Feature
Five minutes to a Python CGI


David Mertz, Ph.D.
Gnosis Software, Inc.
June 2000

Why Python?

For anyone out there who doesn't know, Python is a freely available, very-high-level, interpreted language developed by Guido van Rossum. It combines a clear syntax with powerful (but optional) object-oriented semantics. Python has a lot of the same strengths as other script languages used for web-programming: good text processing tools; dictionaries (hash-tables) and other versitile types; a broad range of modules (libraries) relating to web-programming. Compared to Perl, most people find Python code easier to read and maintain. Compared to VBScript or ColdFusion, Python packs much more powerful basic constructs. Compared to PHP, TCL, REXX (or C for that matter), it is a lot easier to make nicely modular and object-oriented code in Python. Compared to JSP, Python is concise, dynamic, and loosely-typed (in short, a lot quicker to develop). Compared to Bash...

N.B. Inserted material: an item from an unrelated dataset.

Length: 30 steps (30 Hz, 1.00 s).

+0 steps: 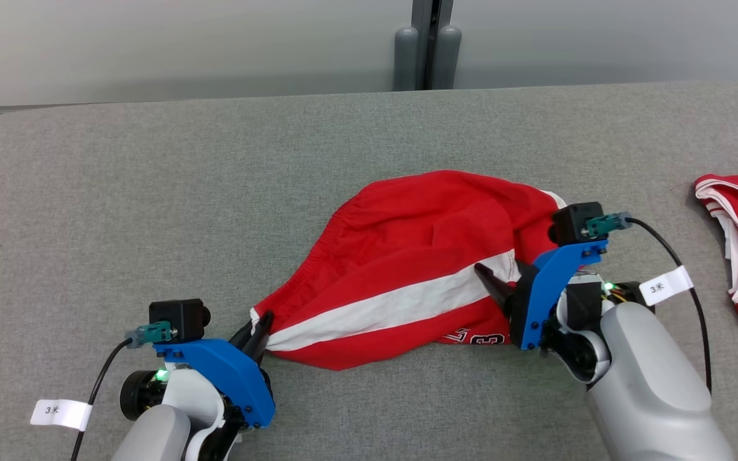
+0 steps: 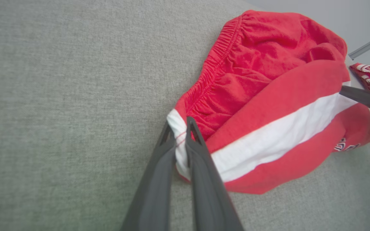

OK, you figured me out. I am a Pythonista, a convert to all things Pythonic. I have had the opportunity to do a bit of programming in a lot of languages, and have found Python my favorite among them for most purposes. Of course, there are many more languages I've never yet managed "Hello World!" in, so who knows. But let me avoid proselytizing, and pass on a few hints for getting started with CGI programming in Python.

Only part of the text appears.